PROBLEM TO WORK ON:
Read the data below line by line and copy each one with "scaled" in it.

======== MATERIAL FOR THIS EXERCISE

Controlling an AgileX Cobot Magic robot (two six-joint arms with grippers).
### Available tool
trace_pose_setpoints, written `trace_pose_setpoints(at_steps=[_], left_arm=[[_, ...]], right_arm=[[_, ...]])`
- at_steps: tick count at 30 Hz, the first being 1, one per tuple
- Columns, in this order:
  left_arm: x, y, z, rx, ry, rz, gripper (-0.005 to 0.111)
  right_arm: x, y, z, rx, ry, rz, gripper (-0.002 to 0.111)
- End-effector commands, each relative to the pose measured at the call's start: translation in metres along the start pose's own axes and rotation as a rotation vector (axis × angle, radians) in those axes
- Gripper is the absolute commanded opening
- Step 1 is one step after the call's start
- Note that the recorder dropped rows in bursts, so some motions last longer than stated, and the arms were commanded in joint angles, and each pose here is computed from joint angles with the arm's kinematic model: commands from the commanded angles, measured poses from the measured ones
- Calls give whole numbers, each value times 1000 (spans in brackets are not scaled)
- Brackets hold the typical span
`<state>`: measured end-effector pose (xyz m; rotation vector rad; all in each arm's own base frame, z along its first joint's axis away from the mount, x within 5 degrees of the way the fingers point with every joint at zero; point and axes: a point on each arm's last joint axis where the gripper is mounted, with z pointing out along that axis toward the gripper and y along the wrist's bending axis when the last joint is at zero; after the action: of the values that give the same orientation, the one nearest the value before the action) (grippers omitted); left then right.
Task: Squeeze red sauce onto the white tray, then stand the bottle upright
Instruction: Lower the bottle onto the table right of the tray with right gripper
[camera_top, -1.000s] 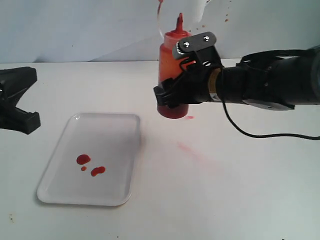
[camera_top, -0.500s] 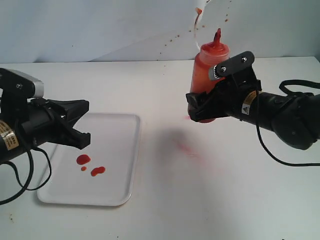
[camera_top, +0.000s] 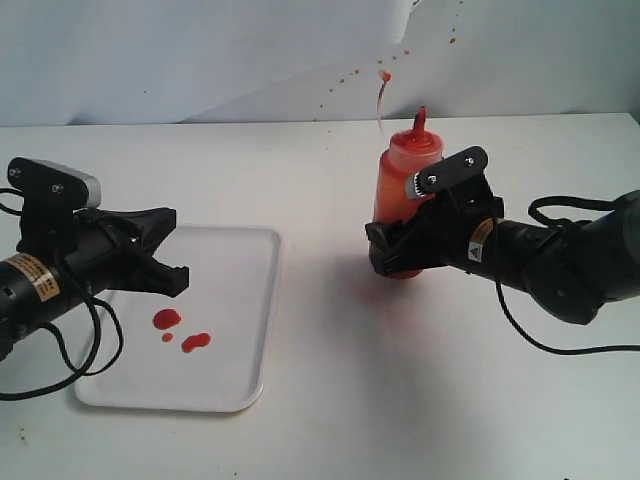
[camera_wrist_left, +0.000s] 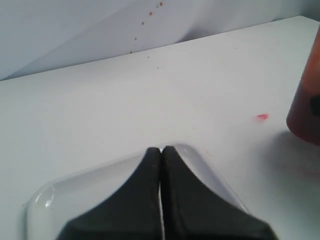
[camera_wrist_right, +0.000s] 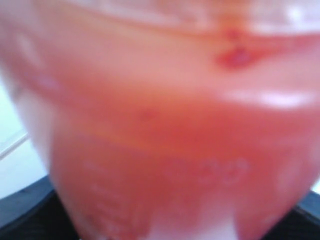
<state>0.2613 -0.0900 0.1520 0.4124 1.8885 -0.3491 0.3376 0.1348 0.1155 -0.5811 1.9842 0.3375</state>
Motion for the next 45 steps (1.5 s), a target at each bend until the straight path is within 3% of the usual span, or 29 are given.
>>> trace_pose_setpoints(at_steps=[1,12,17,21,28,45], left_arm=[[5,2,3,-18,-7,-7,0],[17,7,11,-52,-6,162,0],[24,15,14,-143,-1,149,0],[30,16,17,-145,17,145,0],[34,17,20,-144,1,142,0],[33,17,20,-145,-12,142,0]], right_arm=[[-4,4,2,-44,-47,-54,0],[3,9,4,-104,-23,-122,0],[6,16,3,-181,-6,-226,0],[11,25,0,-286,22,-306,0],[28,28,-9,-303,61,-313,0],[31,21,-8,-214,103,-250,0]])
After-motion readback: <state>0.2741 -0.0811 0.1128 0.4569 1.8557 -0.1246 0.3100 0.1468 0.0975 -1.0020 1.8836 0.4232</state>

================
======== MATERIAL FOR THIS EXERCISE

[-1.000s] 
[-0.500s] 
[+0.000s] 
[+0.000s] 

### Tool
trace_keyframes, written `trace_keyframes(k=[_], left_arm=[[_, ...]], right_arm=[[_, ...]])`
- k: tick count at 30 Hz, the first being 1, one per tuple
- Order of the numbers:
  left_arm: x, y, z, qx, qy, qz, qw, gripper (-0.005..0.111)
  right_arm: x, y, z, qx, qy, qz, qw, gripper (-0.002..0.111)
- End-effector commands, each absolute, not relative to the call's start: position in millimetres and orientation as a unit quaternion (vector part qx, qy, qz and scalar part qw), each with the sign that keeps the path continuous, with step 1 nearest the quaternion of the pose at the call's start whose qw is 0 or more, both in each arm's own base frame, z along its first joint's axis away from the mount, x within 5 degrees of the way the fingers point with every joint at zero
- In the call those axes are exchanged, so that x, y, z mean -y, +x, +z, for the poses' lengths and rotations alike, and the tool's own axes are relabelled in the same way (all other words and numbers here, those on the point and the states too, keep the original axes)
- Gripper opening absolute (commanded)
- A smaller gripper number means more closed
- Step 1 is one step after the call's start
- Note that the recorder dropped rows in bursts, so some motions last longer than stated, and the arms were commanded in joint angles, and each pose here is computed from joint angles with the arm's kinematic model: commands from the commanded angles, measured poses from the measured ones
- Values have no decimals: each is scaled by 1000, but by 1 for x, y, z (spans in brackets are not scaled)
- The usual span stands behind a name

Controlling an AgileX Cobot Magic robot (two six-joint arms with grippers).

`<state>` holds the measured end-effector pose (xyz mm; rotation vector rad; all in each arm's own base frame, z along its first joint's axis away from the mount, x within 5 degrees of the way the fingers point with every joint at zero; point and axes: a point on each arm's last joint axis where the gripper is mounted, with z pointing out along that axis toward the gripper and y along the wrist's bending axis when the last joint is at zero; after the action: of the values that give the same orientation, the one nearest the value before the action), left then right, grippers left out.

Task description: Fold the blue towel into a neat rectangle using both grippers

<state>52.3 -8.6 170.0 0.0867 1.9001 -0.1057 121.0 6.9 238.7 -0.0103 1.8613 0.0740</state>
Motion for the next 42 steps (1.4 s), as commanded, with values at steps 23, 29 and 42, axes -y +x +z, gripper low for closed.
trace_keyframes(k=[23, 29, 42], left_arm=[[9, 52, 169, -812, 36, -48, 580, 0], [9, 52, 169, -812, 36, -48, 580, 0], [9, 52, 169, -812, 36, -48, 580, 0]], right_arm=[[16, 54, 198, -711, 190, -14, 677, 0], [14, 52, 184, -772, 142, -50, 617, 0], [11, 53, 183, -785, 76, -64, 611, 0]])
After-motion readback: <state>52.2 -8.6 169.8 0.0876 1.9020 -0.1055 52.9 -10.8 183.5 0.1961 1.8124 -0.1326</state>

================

REPLY:
- Calls give whole numbers, each value times 1000 (spans in brackets are not scaled)
- Values have no decimals: each is scaled by 1000, but by 1 for x, y, z (spans in brackets are not scaled)

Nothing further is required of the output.